Читать онлайн книгу Domain-Sensitive Temporal Tagging - Jannik Strötgen страница 11
ANNOTATION SPECIFICATIONS FOR OTHER LANGUAGES THAN ENGLISH
While annotation standards have mostly focused on English or have been developed with the assumption of being rather language-independent, more recently, more and more effort was put into developing language-specific annotation specifications that capture language characteristics. Obviously, most of the language-specific adaptations deal with specifying extents of temporal expressions. For instance, TimeML specifies that determiners are typically included and prepositions are excluded of the extents of temporal expressions (e.g., in <TIMEX3>the year 2000</TIMEX3>
). In other languages, however, contractions are sometimes used with prepositions and determiners (e.g., in German “in dem” can be contracted to “im” and thus the respective German phrase could be annotated either as <TIMEX3>im Jahr 2000</TIMEX3>
or as im <TIMEX3> Jahr 2000</TIMEX3>
). For this, there is a need for a decision whether to include both or neither of them in the extents of temporal expressions.

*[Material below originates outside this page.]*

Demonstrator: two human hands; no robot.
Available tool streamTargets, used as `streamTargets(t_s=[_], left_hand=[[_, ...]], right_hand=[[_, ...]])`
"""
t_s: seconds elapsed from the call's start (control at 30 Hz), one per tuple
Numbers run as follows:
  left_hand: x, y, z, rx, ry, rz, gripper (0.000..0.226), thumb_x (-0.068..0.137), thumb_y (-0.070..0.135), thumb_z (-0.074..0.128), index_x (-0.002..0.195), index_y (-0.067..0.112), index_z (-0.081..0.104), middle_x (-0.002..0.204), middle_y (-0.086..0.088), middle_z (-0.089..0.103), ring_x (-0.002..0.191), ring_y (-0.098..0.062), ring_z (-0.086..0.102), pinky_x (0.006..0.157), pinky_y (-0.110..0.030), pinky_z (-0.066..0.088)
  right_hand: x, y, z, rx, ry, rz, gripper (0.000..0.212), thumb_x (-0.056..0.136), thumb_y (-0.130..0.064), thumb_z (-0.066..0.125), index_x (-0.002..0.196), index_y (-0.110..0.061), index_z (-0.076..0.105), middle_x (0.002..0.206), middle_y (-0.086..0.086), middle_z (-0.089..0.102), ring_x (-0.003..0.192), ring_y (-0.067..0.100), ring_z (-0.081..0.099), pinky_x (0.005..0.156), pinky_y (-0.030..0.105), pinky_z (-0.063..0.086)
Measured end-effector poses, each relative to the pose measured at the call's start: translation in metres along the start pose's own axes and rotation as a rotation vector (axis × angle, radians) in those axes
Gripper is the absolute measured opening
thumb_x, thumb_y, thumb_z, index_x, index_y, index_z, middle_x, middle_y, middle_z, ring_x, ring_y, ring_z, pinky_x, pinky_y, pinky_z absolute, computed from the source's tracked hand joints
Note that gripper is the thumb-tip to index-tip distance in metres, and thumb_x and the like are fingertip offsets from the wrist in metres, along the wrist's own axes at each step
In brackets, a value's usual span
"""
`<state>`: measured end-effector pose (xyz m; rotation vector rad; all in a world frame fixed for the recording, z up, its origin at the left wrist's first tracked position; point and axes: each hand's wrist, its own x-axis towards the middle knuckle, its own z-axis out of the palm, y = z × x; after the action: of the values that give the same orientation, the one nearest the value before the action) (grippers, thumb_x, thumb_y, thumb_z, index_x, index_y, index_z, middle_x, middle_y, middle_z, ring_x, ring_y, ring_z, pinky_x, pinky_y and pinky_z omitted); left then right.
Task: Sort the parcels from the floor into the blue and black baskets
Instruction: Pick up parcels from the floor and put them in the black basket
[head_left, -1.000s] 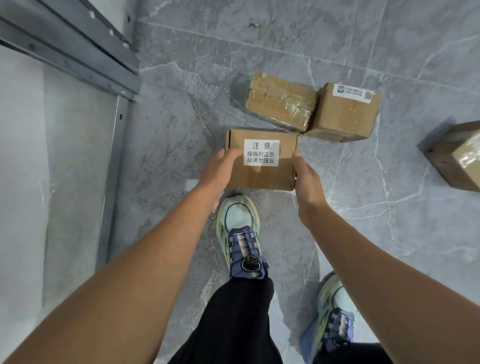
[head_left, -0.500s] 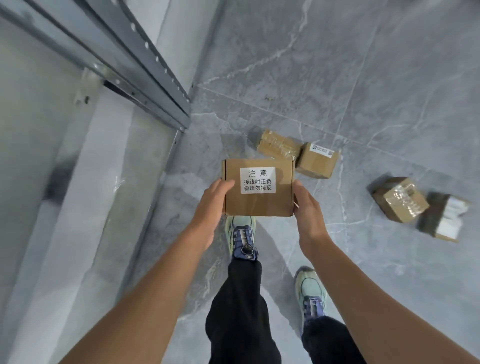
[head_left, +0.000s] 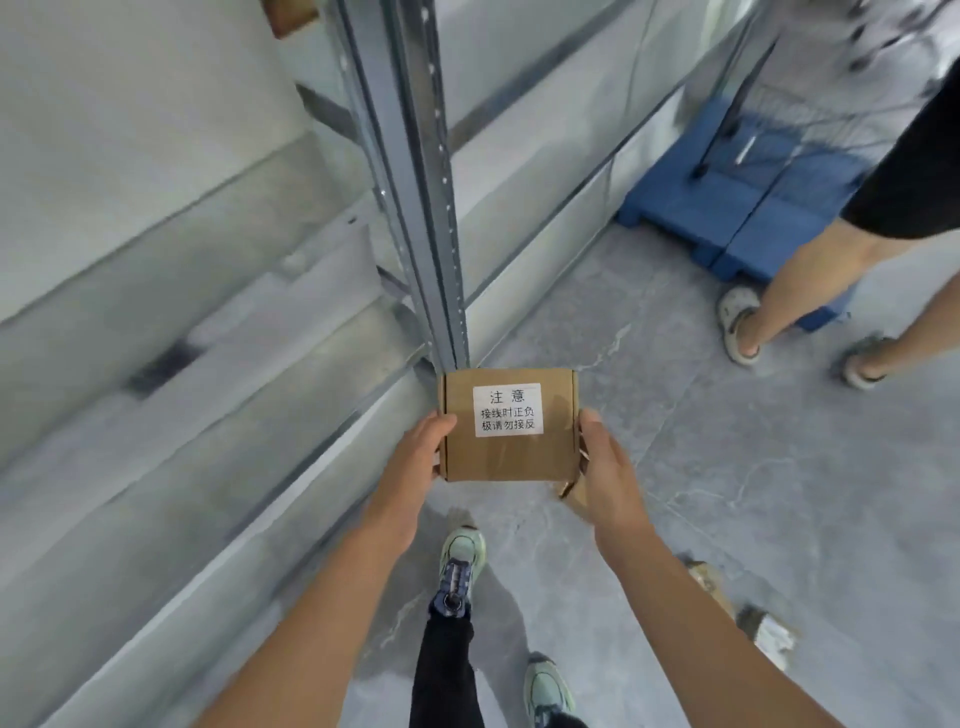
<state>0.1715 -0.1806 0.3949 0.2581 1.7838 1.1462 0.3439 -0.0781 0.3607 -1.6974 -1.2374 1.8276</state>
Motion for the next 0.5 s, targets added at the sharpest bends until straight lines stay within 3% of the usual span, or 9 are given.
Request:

Furthermore, the set of possible normalization values for the temporal expressions’ attributes have to be extended. For instance, while the original TimeML TIMEX3 attribute value has a possible value to specify a quarter of a year using “Q”, e.g., in 2015-Q1
and 2015-Q2
for the first and second quarter of the year 2015, respectively, it does not contain possible values to specify the three four-month periods of a year. While this is quite logical since references to quarters of years are frequent in English, references to the three four-month periods are not. However, when being faced with other languages, such expressions occur frequently. For instance, in Spanish the phrase <TIMEX3>el primer cuatrimestre</TIMEX3>
refers to the first four-month period of a year. Obviously, it should be possible to normalize such expressions accordingly.
Language-specific annotation guidelines and specifications following the English TimeML have been developed for several languages. Often, they have been developed in the context of some research competitions or together with a manually annotated corpus, which will be surveyed in Section 3.3 and Section 3.4, respectively. These efforts resulted in annotation guidelines and specifications, with some of them being very sophisticated, e.g., those for French [Bittar et al., 2011], Spanish [Saurí and Badia, 2012a, Saurí et al., 2010], and Italian (Ita-TimeML) [Caselli, 2010, Caselli et al., 2011]. It is interesting to note that many of the adaptations to the guidelines and specifications do not concern the annotations of temporal expressions but other parts of TimeML.
For Portuguese [Costa and Branco, 2012] and Romanian [Forascu and Tufis, 2012], English TimeML-annotated data was translated and the annotations were aligned. The authors of both works report that modifications to the original TimeML annotations were sometimes necessary due to language differences, but mostly concerned events and temporal relations, that is, not temporal expression annotations. First steps toward TimeML-compliant annotation specifications for further languages have been taken without focusing on temporal expressions, e.g., for Turkish [Seker and Diri, 2010]. For some languages, annotation efforts concentrated on TIMEX3 annotations only, e.g., for Vietnamese and Arabic [Strötgen et al., 2014a], Croatian [Skukan et al., 2014] and Turkish [Küçük and Küçük, 2015]. These, however, did not result in language-specific annotation specifications but have been carried out by following the English annotation guidelines for TIMEX3 annotations as closely as possible.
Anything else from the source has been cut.